* _Exercise instructions_: What follows is a listing; repeat exactly, and only, its lines from the one holding "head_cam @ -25" through the last, leaving any pictures out.

* _Input data_:
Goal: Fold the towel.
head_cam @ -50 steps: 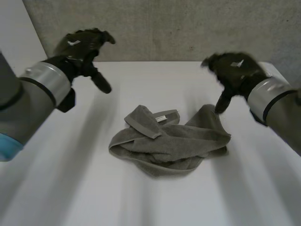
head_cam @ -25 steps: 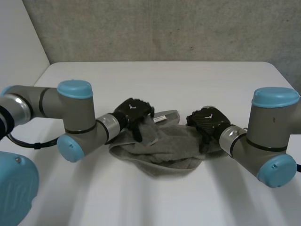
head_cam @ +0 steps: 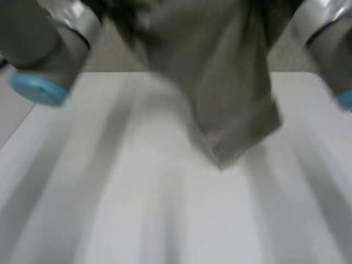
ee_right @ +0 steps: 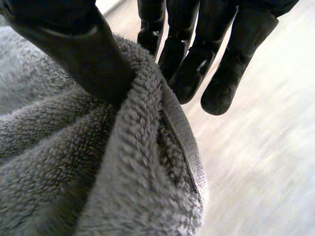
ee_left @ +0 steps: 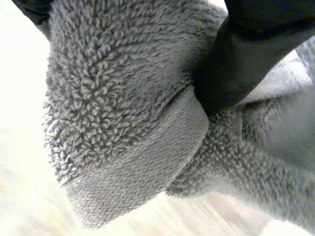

* _Your solution_:
head_cam @ -25 steps: 
head_cam @ +0 steps: 
ee_right @ +0 steps: 
ee_left @ +0 steps: 

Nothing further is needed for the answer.